By Majorie Censer and Peter Whoriskey
Published: 1 August 2011
The hundreds of billions of dollars in cuts to military spending proposed in the federal debt-reduction deal would hit the Washington region’s defense industry hard, forcing layoffs and undermining the local economy for several years, analysts said.
Defense firms around Washington have already been shrinking, but the proposed cuts would slice even further into an industry that is a pillar of the region’s economy, according to economists.
The proposed budget deal would cut $350 billion from defense budgets over 10 years, in the first defense reductions since the 1990s, according to the White House. But the contraction could go much further because the deal calls for the possibility of more deficit-reduction measures by the end of the year.
Under the plan, proposed by President Obama and congressional leaders, if a bipartisan committee does not reach agreement on a second round of cuts after negotiating for about four months, a “trigger” mechanism would kick in, forcing automatic cuts of $600 billion in defense programs.
Michael S. Lewis, an industry analyst with Lazard Capital Markets, suggested that the cuts in the defense budget could rise to $650 billion. He estimated that that would reduce discretionary defense spending by 7 percent annually within five years. Other estimates go even higher.
“That would have dire consequences,” Lewis said. “Jobs would be stopped, and there would be long-term implications for the industrial base. All that expertise and production in making jet fighters and tanks will go elsewhere.”
He suggested that large programs, such as Lockheed Martin’s F-35 program and the Navy’s 30-year shipbuilding effort, could be trimmed, though he cautioned that the information about the defense cuts is still sketchy.
Given the lack of specifics, many companies are simply bracing for cuts.
But Chantilly-based TASC, which provides technical services such as systems engineering to the Pentagon and the intelligence community, isn’t changing course yet.
Dale Luddeke, the company’s chief growth officer, said it’s too early to say what might result from the debt deal, though TASC recognizes that the negotiations will affect government spending and is taking that into account as it plans for the future.
“That’s our strategic outlook, but for right now we have contractual obligations to hit,” he said.
During the defense buildup over the past decade, the Washington area’s economy became more dependent on the federal government and, in particular, defense spending.
Federal spending amounts to about 37 percent of the regional economy, up from 33 percent in 2000, according to figures from the Center for Regional Analysis at George Mason University.
Since 2000, the volume of defense procurement contracts in the area has almost tripled, rising from $12 billion to more than $35 billion, according to the center’s figures.
But over the past year, the defense industry has been reeling from changes initiated by the Pentagon, which has cut some large programs and called for contractors to become more efficient and less expensive.
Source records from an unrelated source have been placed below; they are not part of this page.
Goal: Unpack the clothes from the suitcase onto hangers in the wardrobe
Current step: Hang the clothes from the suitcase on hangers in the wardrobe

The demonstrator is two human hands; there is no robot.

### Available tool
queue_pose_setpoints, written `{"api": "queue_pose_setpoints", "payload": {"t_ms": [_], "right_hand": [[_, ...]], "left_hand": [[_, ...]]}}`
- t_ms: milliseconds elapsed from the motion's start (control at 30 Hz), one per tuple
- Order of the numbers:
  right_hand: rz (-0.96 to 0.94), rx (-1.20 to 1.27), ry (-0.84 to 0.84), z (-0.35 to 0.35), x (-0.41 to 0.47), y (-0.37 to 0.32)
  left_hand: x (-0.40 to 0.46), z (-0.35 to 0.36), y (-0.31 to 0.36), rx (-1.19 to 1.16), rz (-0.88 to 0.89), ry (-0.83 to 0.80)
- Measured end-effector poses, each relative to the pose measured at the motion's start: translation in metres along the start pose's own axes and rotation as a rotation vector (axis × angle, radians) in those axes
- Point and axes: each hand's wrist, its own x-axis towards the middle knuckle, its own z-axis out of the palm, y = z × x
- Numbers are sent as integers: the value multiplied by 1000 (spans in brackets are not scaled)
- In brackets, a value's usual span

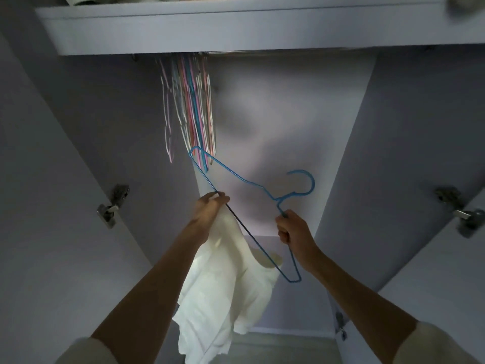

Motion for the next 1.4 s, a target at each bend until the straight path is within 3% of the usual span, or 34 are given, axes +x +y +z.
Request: {"api": "queue_pose_setpoints", "payload": {"t_ms": [233, 400, 533, 800, 933, 1100, 1200, 1333, 1400], "right_hand": [[-240, 17, 91, -15, -6, -12], [-110, 249, 400, -19, 10, -20], [-52, 366, 506, -14, 15, -24], [-23, 612, 341, 8, 26, -59], [-37, 535, 269, 25, 28, -58], [39, 418, 325, 40, 23, -12], [39, 148, 335, 41, 22, 7], [-88, -255, 297, 30, 30, 14], [-119, -325, 302, 22, 33, 12]], "left_hand": [[-7, 21, -1, 107, 173, -100], [-13, 17, 6, 271, 274, -214], [-16, 4, 12, 412, 365, -300], [-20, -15, 13, 473, 398, -233], [-26, -22, 23, 368, 473, -191], [-32, -39, 48, 49, 479, -39], [-31, -54, 63, -93, 482, 61], [-24, -73, 69, -33, 479, 126], [-20, -79, 66, 1, 478, 166]]}}
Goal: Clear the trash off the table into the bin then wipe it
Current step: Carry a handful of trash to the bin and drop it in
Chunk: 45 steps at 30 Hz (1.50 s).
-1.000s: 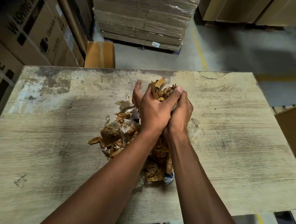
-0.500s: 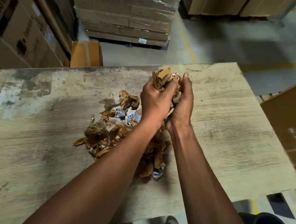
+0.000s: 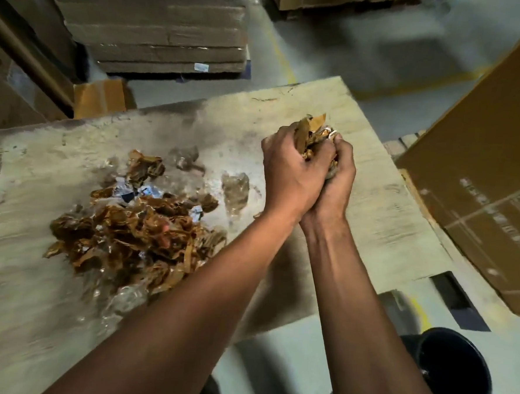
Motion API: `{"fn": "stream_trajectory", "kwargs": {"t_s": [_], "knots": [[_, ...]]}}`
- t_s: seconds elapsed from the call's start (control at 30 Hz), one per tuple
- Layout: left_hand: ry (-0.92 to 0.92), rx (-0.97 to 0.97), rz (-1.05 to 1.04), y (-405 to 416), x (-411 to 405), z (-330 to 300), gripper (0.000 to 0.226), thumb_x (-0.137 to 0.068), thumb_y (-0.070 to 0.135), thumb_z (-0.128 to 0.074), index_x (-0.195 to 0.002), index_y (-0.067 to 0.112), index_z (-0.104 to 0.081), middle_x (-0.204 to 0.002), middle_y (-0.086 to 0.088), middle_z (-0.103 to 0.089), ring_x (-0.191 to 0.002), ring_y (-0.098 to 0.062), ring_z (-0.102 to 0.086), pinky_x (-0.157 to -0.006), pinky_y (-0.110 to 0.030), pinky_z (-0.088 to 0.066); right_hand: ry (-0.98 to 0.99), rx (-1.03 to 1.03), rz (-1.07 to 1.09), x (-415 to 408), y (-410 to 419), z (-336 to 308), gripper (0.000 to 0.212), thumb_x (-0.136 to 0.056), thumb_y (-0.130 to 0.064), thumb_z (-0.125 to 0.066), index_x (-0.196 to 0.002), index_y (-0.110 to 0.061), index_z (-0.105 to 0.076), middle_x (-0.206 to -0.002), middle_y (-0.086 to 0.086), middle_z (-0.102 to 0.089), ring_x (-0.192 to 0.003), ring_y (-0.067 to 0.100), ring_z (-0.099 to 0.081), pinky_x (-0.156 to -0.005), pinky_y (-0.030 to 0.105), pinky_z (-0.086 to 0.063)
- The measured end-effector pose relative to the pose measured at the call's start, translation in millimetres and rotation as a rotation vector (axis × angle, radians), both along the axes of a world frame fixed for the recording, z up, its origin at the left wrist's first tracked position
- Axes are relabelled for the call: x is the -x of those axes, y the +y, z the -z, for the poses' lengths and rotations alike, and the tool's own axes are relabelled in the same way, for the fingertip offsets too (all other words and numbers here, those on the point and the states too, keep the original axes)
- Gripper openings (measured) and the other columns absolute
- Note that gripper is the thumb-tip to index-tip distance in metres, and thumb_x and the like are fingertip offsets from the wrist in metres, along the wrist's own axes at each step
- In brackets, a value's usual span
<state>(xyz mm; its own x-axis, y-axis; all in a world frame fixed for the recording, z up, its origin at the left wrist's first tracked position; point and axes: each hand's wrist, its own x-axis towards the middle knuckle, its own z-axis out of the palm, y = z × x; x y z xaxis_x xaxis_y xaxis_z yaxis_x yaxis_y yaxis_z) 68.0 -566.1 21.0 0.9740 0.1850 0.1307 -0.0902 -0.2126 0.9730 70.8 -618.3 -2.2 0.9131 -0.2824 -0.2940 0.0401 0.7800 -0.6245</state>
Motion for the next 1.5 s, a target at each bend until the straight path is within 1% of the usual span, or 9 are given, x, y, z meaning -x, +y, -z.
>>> {"fn": "stream_trajectory", "kwargs": {"t_s": [0.2, 0.4, 0.53, 0.73, 0.87, 1.03, 1.2, 1.33, 1.5], "knots": [[0.094, 0.109, 0.116, -118.9, 42.5, 13.2, 0.039, -0.077, 0.051, -0.067, -0.103, 0.022, -0.076, -0.098, 0.006, -0.079, -0.095, -0.014, -0.077, -0.089, -0.043, -0.062, 0.037, 0.046, 0.197, 46.0, -117.1, 14.2, 0.021, -0.102, -0.030, -0.062, -0.102, -0.012, -0.072, -0.098, 0.007, -0.068, -0.089, 0.018, -0.064, -0.080, 0.031, -0.054], [0.141, 0.136, 0.276, -252.0, 105.4, 30.6, 0.032, -0.081, 0.042, -0.070, -0.104, 0.021, -0.079, -0.094, 0.007, -0.081, -0.092, -0.014, -0.078, -0.088, -0.044, -0.063, 0.097, 0.105, 0.380, 114.7, -250.1, 34.9, 0.023, -0.089, -0.036, -0.070, -0.098, -0.015, -0.070, -0.096, 0.007, -0.063, -0.088, 0.020, -0.058, -0.079, 0.036, -0.050], [0.183, 0.138, 0.378, -327.4, 148.3, 48.1, 0.023, -0.085, 0.033, -0.071, -0.102, 0.019, -0.078, -0.088, 0.008, -0.081, -0.087, -0.013, -0.078, -0.083, -0.043, -0.064, 0.140, 0.111, 0.477, 168.9, -322.0, 43.0, 0.016, -0.099, -0.027, -0.061, -0.090, -0.016, -0.069, -0.088, 0.004, -0.062, -0.081, 0.016, -0.056, -0.073, 0.033, -0.048], [0.283, 0.143, 0.514, -419.5, 211.5, 83.1, 0.029, -0.087, 0.045, -0.075, -0.102, 0.020, -0.079, -0.091, 0.006, -0.082, -0.089, -0.013, -0.080, -0.086, -0.046, -0.065, 0.298, 0.253, 0.616, 239.7, -409.7, 77.4, 0.023, -0.090, -0.041, -0.064, -0.085, -0.022, -0.075, -0.095, 0.006, -0.067, -0.093, 0.021, -0.057, -0.084, 0.043, -0.048], [0.422, 0.185, 0.656, -461.8, 244.6, 106.9, 0.056, -0.098, 0.070, -0.063, -0.102, 0.016, -0.078, -0.094, -0.002, -0.082, -0.092, -0.018, -0.080, -0.087, -0.044, -0.065, 0.416, 0.288, 0.695, 276.8, -452.9, 108.7, 0.027, -0.091, -0.045, -0.061, -0.084, -0.022, -0.073, -0.094, 0.008, -0.066, -0.090, 0.023, -0.057, -0.082, 0.045, -0.048], [0.643, 0.246, 0.802, -512.4, 275.1, 161.6, 0.094, -0.087, 0.091, -0.038, -0.127, 0.015, -0.076, -0.123, -0.008, -0.079, -0.119, -0.028, -0.074, -0.109, -0.054, -0.056, 0.403, 0.182, 0.848, 317.9, -495.1, 150.0, 0.021, -0.103, -0.025, -0.059, -0.102, -0.008, -0.070, -0.093, 0.011, -0.067, -0.087, 0.023, -0.062, -0.078, 0.036, -0.053], [0.554, 0.050, 0.860, -549.3, 305.1, 227.7, 0.072, -0.095, 0.076, -0.034, -0.130, 0.025, -0.071, -0.132, -0.002, -0.072, -0.127, -0.020, -0.066, -0.114, -0.048, -0.049, 0.516, 0.286, 0.986, 351.4, -536.7, 216.7, 0.024, -0.109, -0.017, -0.057, -0.087, -0.009, -0.063, -0.069, -0.007, -0.061, -0.067, 0.008, -0.056, -0.066, 0.027, -0.050], [0.546, -0.078, 0.967, -564.4, 320.9, 297.2, 0.055, -0.113, 0.060, -0.032, -0.148, 0.030, -0.063, -0.152, -0.006, -0.059, -0.139, -0.017, -0.054, -0.112, -0.026, -0.037, 0.570, 0.347, 1.023, 370.8, -552.4, 291.5, 0.033, -0.108, -0.024, -0.058, -0.075, -0.021, -0.062, -0.071, -0.007, -0.060, -0.074, 0.014, -0.054, -0.076, 0.038, -0.047], [0.609, -0.085, 1.025, -573.7, 336.4, 399.4, 0.069, -0.092, 0.088, -0.031, -0.140, 0.049, -0.062, -0.148, 0.004, -0.064, -0.138, -0.017, -0.060, -0.121, -0.050, -0.044, 0.621, 0.392, 1.056, 388.1, -561.5, 383.3, 0.037, -0.108, -0.036, -0.054, -0.073, -0.027, -0.062, -0.074, -0.008, -0.061, -0.079, 0.018, -0.054, -0.080, 0.045, -0.046]]}}
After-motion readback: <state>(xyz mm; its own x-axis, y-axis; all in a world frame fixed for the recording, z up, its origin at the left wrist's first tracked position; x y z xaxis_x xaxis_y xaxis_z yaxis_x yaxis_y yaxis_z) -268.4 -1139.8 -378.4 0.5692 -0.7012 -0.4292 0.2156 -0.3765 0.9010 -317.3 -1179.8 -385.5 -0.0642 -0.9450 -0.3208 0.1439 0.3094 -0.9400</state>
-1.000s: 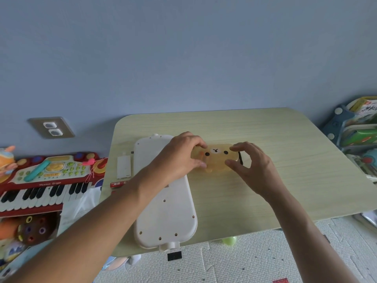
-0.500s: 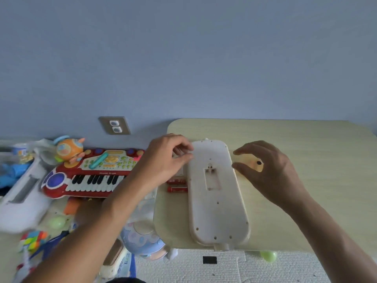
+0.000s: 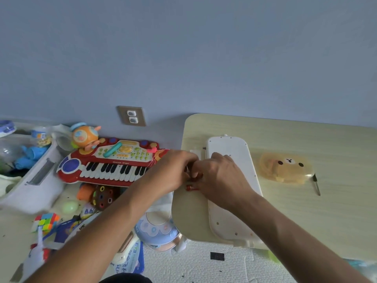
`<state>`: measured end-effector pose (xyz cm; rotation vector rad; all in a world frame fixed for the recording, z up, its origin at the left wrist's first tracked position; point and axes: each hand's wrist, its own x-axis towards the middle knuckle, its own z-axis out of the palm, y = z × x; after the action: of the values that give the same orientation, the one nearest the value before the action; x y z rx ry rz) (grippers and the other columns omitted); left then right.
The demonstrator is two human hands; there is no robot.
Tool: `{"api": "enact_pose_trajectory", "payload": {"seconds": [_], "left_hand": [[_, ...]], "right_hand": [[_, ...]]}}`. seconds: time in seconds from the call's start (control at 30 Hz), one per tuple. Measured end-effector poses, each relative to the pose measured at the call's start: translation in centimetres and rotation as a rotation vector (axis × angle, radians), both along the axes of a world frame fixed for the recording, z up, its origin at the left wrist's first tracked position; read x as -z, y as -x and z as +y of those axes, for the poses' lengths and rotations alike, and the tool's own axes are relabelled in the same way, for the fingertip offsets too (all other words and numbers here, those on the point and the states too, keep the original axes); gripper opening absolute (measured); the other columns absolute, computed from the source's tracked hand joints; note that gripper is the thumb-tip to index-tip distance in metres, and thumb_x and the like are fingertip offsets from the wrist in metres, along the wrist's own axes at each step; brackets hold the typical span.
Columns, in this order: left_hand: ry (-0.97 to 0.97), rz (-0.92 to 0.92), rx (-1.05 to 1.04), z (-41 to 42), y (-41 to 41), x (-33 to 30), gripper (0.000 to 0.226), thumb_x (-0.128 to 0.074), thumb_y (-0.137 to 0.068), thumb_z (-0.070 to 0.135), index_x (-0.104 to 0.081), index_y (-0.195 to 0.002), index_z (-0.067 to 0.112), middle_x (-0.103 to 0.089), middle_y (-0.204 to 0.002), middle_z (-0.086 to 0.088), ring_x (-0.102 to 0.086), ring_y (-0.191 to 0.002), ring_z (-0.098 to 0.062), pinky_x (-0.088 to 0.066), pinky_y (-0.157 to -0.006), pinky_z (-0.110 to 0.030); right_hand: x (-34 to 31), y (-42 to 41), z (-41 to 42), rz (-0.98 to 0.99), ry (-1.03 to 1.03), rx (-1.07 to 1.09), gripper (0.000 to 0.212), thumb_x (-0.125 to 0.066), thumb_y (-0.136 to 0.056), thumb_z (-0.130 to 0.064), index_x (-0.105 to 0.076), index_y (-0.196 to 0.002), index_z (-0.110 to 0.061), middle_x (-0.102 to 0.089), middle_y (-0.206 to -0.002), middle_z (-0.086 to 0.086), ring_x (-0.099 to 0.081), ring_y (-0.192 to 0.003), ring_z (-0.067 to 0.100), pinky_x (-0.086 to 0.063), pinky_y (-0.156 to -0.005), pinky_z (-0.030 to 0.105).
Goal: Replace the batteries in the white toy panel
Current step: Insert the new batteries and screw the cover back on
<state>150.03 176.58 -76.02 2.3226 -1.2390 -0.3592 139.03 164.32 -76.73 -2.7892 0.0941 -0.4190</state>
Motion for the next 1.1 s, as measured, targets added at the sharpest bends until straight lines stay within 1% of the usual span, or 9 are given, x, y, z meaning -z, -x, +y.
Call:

Bethesda-based Lockheed Martin has made some of the largest cuts, announcing in June that it is offering “voluntary layoffs” to 6,500 employees. The company had already announced that it would lay off 2,700 employees in its aeronautics and space systems businesses, and last year it offered an early-exit buyout for about one-quarter of its top executives.
Falls Church-based General Dynamics this year laid off 112 Woodbridge employees after the Defense Department ended a Marine Corps vehicle program.
Last week, some of the largest defense contractors announced flat or declining earnings. Northrop Grumman, for instance, saw both profit and sales decline in what Wes Bush, the company’s chairman, chief executive and president, called a “very dynamic” environment. He said federal customers are moving more slowly to award contracts and are spending more conservatively.